WHAT YOU HAVE TO DO:
Type out the records that follow, exactly as given.

Stored data entries
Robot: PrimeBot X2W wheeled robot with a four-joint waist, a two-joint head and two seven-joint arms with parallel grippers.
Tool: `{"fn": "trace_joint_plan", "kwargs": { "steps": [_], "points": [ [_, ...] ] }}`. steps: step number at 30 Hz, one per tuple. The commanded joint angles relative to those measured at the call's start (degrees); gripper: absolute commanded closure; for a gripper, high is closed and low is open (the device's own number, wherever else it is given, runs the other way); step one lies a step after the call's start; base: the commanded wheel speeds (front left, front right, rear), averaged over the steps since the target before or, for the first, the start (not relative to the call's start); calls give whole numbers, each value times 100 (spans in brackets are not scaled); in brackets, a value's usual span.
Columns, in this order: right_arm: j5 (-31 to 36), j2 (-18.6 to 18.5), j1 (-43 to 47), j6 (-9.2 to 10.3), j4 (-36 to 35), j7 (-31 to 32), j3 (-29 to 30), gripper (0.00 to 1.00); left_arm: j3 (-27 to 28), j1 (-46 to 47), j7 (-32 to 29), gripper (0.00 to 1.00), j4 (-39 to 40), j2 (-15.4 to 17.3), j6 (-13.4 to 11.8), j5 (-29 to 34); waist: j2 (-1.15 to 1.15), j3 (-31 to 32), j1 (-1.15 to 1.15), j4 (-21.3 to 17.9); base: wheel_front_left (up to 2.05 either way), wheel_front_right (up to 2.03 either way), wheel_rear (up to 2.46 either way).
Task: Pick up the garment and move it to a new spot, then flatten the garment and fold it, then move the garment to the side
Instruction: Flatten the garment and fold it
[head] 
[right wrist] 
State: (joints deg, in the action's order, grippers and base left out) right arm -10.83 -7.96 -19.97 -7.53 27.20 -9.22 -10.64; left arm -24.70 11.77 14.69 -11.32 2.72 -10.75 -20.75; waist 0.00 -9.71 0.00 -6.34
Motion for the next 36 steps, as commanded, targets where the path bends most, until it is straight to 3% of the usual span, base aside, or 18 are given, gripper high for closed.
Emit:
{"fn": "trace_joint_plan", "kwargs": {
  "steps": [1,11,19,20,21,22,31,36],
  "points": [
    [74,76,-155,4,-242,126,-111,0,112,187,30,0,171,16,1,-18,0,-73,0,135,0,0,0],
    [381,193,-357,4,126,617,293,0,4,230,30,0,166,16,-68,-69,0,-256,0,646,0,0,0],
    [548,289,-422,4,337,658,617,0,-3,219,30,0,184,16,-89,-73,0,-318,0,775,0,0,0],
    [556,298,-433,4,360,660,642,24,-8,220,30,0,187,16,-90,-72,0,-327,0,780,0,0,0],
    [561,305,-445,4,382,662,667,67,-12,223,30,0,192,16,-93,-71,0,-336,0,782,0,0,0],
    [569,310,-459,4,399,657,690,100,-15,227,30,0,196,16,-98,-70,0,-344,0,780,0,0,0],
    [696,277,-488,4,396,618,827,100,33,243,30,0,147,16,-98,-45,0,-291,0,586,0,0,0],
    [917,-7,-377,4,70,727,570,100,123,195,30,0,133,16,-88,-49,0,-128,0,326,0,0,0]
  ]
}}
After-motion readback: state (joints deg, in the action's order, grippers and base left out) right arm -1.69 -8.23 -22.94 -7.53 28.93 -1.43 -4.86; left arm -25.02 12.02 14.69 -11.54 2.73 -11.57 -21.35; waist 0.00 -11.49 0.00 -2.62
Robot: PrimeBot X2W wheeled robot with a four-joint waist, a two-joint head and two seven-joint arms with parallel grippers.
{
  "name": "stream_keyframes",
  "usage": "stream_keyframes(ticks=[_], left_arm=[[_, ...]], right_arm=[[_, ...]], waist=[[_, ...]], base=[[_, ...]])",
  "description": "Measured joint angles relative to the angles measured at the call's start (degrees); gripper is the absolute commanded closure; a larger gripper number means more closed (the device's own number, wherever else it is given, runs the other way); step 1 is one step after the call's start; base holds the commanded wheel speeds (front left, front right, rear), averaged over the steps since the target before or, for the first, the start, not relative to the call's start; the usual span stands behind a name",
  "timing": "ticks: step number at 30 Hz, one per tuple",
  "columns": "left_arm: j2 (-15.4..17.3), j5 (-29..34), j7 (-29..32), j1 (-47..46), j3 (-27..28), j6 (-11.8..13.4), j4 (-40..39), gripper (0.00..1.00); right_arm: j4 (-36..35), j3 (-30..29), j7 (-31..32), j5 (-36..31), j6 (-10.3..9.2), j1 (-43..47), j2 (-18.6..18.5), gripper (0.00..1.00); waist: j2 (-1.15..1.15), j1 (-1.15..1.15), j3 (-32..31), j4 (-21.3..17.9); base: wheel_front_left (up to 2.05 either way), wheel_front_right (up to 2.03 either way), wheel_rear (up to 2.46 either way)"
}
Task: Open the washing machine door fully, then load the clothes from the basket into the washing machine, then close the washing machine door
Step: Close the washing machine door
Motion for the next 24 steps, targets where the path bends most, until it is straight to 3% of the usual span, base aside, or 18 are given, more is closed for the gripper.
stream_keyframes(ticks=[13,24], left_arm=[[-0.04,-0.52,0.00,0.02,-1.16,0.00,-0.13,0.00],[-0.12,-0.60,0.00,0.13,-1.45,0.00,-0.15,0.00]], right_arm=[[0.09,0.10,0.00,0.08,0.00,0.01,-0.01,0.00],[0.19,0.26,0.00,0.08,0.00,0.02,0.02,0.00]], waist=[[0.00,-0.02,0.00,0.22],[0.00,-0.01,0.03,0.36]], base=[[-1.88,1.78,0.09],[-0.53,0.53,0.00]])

TASK ANSWER:
Robot: PrimeBot X2W wheeled robot with a four-joint waist, a two-joint head and two seven-joint arms with parallel grippers.
Tool: `{"fn": "trace_joint_plan", "kwargs": { "steps": [_], "points": [ [_, ...] ] }}`. steps: step number at 30 Hz, one per tuple. The commanded joint angles relative to those measured at the call's start (degrees); gripper: absolute commanded closure; for a gripper, high is closed and low is open (the device's own number, wherever else it is given, runs the other way); step one lies a step after the call's start; base: the commanded wheel speeds (front left, front right, rear), averaged over the steps since the target before or, for the first, the start (not relative to the call's start); calls give whole numbers, each value times 100 (spans in brackets are not scaled); in brackets, a value's usual span.
Columns, in this order: right_arm: j5 (-31 to 36), j2 (-18.6 to 18.5), j1 (-43 to 47), j6 (-9.2 to 10.3), j4 (-36 to 35), j7 (-31 to 32), j3 (-29 to 30), gripper (0.00 to 1.00); left_arm: j3 (-27 to 28), j1 (-46 to 47), j7 (-32 to 29), gripper (0.00 to 1.00), j4 (-39 to 40), j2 (-15.4 to 17.3), j6 (-13.4 to 11.8), j5 (-29 to 34); waist: j2 (-1.15 to 1.15), j3 (-31 to 32), j1 (-1.15 to 1.15), j4 (-21.3 to 17.9); base: wheel_front_left (up to 2.05 either way), wheel_front_right (up to 2.03 either way), wheel_rear (up to 2.46 either way).
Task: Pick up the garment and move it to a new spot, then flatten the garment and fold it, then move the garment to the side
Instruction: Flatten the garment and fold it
[head] 
[right wrist] 
State: (joints deg, in the action's order, grippers and base left out) right arm -10.83 -7.96 -19.97 -7.53 27.20 -9.22 -10.64; left arm -24.70 11.77 14.69 -11.32 2.72 -10.75 -20.75; waist 0.00 -9.71 0.00 -6.34
Motion for the next 36 steps, as commanded, targets where the path bends most, until it is straight to 3% of the usual span, base aside, or 18 are given, gripper high for closed.
Emit:
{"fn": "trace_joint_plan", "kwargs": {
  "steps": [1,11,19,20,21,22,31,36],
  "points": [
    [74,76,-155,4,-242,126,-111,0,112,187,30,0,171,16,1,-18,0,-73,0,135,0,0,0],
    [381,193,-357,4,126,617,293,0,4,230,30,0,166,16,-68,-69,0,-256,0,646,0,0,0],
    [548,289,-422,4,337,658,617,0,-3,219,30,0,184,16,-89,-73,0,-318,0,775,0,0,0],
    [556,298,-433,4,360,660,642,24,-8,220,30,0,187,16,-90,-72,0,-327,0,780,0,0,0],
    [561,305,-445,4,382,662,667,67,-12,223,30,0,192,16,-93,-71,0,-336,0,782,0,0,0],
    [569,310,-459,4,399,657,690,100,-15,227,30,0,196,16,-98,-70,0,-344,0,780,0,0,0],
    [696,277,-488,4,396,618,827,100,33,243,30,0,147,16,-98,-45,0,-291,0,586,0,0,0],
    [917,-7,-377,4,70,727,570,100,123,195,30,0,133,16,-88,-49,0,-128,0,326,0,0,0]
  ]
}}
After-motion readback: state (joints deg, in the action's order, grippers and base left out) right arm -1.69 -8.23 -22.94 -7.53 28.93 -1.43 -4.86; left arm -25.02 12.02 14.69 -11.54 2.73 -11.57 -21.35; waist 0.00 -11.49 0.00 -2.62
Robot: PrimeBot X2W wheeled robot with a four-joint waist, a two-joint head and two seven-joint arms with parallel grippers.
{
  "name": "stream_keyframes",
  "usage": "stream_keyframes(ticks=[_], left_arm=[[_, ...]], right_arm=[[_, ...]], waist=[[_, ...]], base=[[_, ...]])",
  "description": "Measured joint angles relative to the angles measured at the call's start (degrees); gripper is the absolute commanded closure; a larger gripper number means more closed (the device's own number, wherever else it is given, runs the other way); step 1 is one step after the call's start; base holds the commanded wheel speeds (front left, front right, rear), averaged over the steps since the target before or, for the first, the start, not relative to the call's start; the usual span stands behind a name",
  "timing": "ticks: step number at 30 Hz, one per tuple",
  "columns": "left_arm: j2 (-15.4..17.3), j5 (-29..34), j7 (-29..32), j1 (-47..46), j3 (-27..28), j6 (-11.8..13.4), j4 (-40..39), gripper (0.00..1.00); right_arm: j4 (-36..35), j3 (-30..29), j7 (-31..32), j5 (-36..31), j6 (-10.3..9.2), j1 (-43..47), j2 (-18.6..18.5), gripper (0.00..1.00); waist: j2 (-1.15..1.15), j1 (-1.15..1.15), j3 (-32..31), j4 (-21.3..17.9); base: wheel_front_left (up to 2.05 either way), wheel_front_right (up to 2.03 either way), wheel_rear (up to 2.46 either way)"
}
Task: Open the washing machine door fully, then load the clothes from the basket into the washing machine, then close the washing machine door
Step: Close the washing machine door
Motion for the next 24 steps, targets where the path bends most, until it is straight to 3% of the usual span, base aside, or 18 are given, more is closed for the gripper.
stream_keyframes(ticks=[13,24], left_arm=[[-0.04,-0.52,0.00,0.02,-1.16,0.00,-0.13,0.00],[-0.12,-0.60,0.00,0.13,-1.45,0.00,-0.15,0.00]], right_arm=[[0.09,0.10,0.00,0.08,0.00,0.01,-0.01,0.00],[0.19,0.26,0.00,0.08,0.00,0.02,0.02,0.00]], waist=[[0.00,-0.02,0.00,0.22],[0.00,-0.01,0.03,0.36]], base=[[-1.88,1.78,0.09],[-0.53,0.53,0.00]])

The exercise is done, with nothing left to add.